- **Entries shown**:
────────────────
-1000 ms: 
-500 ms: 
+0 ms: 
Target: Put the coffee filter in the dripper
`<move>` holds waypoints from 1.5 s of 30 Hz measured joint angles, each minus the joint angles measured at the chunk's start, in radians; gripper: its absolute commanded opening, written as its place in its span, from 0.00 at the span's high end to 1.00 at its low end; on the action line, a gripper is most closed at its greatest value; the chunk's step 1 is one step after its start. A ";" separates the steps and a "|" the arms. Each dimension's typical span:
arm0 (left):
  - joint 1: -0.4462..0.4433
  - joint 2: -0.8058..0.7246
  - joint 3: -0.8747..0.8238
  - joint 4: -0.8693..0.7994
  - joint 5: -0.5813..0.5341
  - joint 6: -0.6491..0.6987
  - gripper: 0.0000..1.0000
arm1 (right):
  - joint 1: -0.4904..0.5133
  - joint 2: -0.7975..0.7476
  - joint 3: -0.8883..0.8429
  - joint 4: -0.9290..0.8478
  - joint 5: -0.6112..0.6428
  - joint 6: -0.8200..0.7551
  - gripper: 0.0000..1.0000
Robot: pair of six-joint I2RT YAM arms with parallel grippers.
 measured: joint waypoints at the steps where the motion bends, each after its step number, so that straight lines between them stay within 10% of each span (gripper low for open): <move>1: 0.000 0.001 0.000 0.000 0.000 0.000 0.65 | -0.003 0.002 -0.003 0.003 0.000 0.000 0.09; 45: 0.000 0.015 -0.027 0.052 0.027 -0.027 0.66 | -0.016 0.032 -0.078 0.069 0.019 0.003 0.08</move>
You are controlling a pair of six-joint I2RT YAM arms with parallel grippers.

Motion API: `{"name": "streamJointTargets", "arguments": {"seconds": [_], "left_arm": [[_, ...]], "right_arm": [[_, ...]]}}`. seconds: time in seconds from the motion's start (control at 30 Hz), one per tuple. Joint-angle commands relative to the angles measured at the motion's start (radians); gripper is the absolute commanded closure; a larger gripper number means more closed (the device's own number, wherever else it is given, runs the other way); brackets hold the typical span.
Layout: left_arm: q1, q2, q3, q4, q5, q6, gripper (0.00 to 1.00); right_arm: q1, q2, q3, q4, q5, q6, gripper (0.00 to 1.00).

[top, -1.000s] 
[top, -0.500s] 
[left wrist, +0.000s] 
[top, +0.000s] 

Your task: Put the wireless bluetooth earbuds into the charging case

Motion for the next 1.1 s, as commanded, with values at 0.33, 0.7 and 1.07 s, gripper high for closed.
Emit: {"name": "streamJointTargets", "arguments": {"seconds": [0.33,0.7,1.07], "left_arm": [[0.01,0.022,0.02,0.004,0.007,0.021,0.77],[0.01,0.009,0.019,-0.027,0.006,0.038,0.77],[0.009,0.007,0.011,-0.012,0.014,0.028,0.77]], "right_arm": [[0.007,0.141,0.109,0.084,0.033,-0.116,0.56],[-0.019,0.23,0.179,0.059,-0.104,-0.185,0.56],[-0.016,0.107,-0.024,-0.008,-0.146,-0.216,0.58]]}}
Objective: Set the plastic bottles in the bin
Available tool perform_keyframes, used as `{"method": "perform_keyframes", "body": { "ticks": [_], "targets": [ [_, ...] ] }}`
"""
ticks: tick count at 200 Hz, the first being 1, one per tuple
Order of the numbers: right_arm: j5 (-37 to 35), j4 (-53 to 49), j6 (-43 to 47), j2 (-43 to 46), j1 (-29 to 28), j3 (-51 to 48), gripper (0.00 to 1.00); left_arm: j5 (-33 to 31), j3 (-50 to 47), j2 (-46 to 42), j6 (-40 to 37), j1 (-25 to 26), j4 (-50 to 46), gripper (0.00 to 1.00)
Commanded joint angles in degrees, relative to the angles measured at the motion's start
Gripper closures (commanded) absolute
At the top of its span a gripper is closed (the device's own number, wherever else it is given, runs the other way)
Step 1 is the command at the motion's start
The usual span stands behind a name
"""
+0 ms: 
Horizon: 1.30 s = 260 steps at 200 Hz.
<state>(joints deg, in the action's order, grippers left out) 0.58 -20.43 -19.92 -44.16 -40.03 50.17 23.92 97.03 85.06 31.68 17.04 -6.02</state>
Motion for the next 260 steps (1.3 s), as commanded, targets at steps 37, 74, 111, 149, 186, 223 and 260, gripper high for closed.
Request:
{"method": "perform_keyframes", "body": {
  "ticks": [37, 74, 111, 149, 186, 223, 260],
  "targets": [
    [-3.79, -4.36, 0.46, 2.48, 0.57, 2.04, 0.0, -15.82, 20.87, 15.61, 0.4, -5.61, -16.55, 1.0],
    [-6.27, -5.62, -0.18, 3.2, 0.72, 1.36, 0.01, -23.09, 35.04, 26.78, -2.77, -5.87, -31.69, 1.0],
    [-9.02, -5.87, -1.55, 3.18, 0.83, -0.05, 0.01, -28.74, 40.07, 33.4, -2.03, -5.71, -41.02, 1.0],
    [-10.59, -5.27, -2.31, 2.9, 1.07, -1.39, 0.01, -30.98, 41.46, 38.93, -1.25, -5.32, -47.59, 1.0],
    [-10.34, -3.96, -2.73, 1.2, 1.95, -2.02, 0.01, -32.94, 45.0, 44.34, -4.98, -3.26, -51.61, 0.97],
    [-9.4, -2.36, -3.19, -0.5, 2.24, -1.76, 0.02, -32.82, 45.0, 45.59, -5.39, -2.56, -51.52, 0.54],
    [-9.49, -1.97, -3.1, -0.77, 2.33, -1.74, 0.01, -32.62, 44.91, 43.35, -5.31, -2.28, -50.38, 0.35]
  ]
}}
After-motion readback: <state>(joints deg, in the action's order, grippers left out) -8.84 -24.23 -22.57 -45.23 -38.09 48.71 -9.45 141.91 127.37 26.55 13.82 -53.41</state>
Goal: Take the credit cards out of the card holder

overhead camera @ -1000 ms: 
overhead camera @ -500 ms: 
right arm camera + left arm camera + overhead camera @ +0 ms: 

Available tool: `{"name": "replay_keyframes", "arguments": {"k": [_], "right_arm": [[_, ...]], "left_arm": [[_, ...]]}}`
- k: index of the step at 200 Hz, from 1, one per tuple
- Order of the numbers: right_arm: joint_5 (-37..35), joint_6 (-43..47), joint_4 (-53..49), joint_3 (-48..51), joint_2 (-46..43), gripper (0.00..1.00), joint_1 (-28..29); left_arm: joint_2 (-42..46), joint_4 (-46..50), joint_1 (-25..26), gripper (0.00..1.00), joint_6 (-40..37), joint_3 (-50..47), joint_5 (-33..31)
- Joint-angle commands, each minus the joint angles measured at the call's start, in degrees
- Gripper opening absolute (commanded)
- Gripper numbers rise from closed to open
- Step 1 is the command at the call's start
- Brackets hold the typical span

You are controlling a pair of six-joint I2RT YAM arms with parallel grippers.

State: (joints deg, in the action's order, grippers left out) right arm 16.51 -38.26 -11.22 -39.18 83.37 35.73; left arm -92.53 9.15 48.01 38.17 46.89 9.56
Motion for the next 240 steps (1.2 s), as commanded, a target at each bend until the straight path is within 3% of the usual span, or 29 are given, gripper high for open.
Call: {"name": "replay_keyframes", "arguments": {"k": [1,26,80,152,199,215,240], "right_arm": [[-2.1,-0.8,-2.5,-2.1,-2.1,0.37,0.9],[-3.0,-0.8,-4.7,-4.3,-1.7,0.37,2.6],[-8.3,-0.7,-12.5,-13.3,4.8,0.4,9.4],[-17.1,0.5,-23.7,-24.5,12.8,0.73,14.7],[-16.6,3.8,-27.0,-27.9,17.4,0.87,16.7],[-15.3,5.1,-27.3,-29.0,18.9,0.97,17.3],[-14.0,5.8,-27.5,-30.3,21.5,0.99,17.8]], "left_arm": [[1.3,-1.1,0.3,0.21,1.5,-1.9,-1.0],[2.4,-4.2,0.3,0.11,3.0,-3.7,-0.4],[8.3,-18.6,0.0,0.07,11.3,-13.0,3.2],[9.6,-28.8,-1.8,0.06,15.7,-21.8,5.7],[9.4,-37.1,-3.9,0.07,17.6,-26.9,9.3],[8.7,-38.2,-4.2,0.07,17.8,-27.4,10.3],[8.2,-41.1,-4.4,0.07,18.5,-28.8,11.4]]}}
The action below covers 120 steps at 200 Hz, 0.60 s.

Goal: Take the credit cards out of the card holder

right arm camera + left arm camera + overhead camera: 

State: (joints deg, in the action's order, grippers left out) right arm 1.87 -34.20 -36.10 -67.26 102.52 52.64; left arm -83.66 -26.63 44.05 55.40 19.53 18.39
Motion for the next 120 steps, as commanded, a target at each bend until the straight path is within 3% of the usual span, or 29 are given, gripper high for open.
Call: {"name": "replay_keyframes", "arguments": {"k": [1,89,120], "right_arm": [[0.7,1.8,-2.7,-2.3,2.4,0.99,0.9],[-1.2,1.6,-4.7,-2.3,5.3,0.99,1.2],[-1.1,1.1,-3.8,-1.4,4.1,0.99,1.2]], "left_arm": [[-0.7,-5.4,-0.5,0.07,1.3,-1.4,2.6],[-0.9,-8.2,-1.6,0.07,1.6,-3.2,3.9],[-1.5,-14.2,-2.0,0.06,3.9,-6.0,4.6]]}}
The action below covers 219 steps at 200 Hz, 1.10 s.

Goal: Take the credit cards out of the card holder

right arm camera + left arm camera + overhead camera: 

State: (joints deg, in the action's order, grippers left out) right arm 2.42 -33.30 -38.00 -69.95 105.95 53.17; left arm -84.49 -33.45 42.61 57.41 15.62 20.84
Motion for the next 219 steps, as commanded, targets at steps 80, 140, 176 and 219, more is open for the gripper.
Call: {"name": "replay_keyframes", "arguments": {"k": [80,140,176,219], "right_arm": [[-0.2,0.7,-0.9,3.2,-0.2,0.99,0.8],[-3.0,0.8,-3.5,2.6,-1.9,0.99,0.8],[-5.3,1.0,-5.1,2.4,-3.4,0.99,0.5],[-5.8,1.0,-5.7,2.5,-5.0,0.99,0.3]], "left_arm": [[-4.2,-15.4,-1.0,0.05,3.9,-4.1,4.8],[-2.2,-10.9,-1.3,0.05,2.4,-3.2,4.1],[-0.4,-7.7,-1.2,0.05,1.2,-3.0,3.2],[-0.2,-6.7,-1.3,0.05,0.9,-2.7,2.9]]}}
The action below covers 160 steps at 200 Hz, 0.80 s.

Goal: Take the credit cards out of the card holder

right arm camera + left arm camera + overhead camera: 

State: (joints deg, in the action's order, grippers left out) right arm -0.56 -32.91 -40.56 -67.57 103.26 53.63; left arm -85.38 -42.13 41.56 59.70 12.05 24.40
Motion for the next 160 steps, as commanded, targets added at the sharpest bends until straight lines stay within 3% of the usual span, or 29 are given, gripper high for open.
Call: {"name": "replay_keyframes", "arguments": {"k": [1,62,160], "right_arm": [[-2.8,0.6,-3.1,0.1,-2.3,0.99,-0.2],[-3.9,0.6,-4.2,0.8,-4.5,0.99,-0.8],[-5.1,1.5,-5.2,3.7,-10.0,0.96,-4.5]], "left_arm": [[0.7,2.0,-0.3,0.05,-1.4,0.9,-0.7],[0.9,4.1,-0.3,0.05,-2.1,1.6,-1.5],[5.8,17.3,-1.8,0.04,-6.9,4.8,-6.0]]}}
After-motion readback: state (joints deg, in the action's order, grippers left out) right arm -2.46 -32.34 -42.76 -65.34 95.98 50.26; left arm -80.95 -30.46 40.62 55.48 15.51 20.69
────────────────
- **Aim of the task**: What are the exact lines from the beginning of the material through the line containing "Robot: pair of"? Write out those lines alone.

- **Exercise result**:
-1000 ms: 
-500 ms: 
+0 ms: 
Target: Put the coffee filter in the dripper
`<move>` holds waypoints from 1.5 s of 30 Hz measured joint angles, each minus the joint angles measured at the chunk's start, in radians; gripper: its absolute commanded opening, written as its place in its span, from 0.00 at the span's high end to 1.00 at its low end; on the action line, a gripper is most closed at its greatest value; the chunk's step 1 is one step after its start. A ";" separates the steps and a "|" the arms. Each dimension's typical span:
arm0 (left):
  - joint 1: -0.4462..0.4433
  - joint 2: -0.8058..0.7246
  - joint 3: -0.8747..0.8238
  - joint 4: -0.8693..0.7994
  - joint 5: -0.5813..0.5341
  - joint 6: -0.6491..0.6987
  - gripper: 0.0000..1.0000
arm1 (right):
  - joint 1: -0.4904..0.5133
  - joint 2: -0.7975..0.7476
  - joint 3: -0.8883..0.8429
  - joint 4: -0.9290..0.8478
  - joint 5: -0.6112..0.6428
  - joint 6: -0.8200..0.7551
  - gripper: 0.0000..1.0000
Robot: pair of six-joint I2RT YAM arms with parallel grippers.

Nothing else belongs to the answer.